## [EXERCISE BRIEF]
Each record that comes next should be output exactly; pictures do not belong in the copy.

Collection entries:
_ _ _ _
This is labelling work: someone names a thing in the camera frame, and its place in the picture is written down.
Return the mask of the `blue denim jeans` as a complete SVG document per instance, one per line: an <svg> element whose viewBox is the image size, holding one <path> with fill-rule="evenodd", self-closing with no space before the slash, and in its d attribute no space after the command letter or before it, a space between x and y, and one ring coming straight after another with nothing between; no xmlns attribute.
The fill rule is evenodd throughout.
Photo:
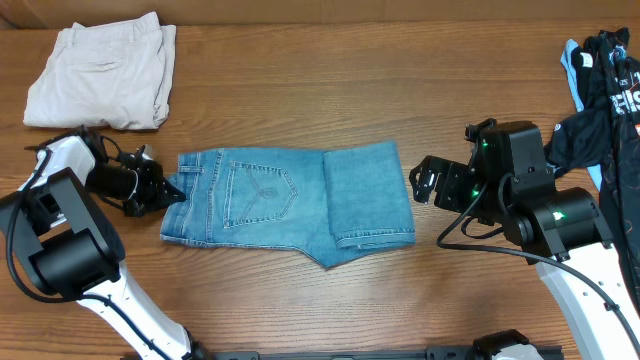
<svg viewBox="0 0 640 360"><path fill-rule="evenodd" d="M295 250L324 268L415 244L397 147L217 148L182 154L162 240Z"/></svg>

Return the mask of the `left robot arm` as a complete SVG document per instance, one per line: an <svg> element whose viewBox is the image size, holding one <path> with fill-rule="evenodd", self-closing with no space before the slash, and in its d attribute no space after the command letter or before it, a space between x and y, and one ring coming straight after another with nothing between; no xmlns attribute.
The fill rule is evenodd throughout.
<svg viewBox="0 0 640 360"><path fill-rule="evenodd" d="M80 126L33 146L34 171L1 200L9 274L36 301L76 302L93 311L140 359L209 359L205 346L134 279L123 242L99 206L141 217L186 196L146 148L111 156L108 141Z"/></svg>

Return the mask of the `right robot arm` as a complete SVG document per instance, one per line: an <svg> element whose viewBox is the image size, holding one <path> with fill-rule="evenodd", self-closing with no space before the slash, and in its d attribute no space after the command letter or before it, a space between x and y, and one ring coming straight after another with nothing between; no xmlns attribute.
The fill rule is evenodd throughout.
_ _ _ _
## [TASK OUTPUT]
This is labelling work: someone names a thing in the camera frame, and its place in the picture is written down.
Return the mask of the `blue denim jeans` as a complete SVG document per instance, one per line: an <svg> element whose viewBox is the image size, holding one <path> with fill-rule="evenodd", self-closing with no space before the slash, and in its d attribute no space after the command letter or before it, a space between x and y, and one ring coming straight after another with nothing between; no xmlns attribute.
The fill rule is evenodd throughout.
Photo:
<svg viewBox="0 0 640 360"><path fill-rule="evenodd" d="M295 250L324 268L415 244L397 147L217 148L182 154L162 240Z"/></svg>

Return the mask of the `left robot arm` as a complete SVG document per instance, one per line: an <svg> element whose viewBox is the image size, holding one <path> with fill-rule="evenodd", self-closing with no space before the slash, and in its d attribute no space after the command letter or before it, a space between x and y, and one ring coming straight after another with nothing between; no xmlns attribute.
The fill rule is evenodd throughout.
<svg viewBox="0 0 640 360"><path fill-rule="evenodd" d="M80 126L33 146L34 171L1 200L9 274L36 301L76 302L93 311L140 359L209 359L205 346L134 279L123 242L99 206L141 217L186 196L146 148L111 156L108 141Z"/></svg>

Return the mask of the `right robot arm` as a complete SVG document per instance, one per line: an <svg> element whose viewBox is the image size, holding one <path> with fill-rule="evenodd", self-closing with no space before the slash, and in its d attribute no space after the command letter or before it, a space between x and y, and one ring coming straight after another with nothing between; no xmlns attribute.
The fill rule is evenodd throughout.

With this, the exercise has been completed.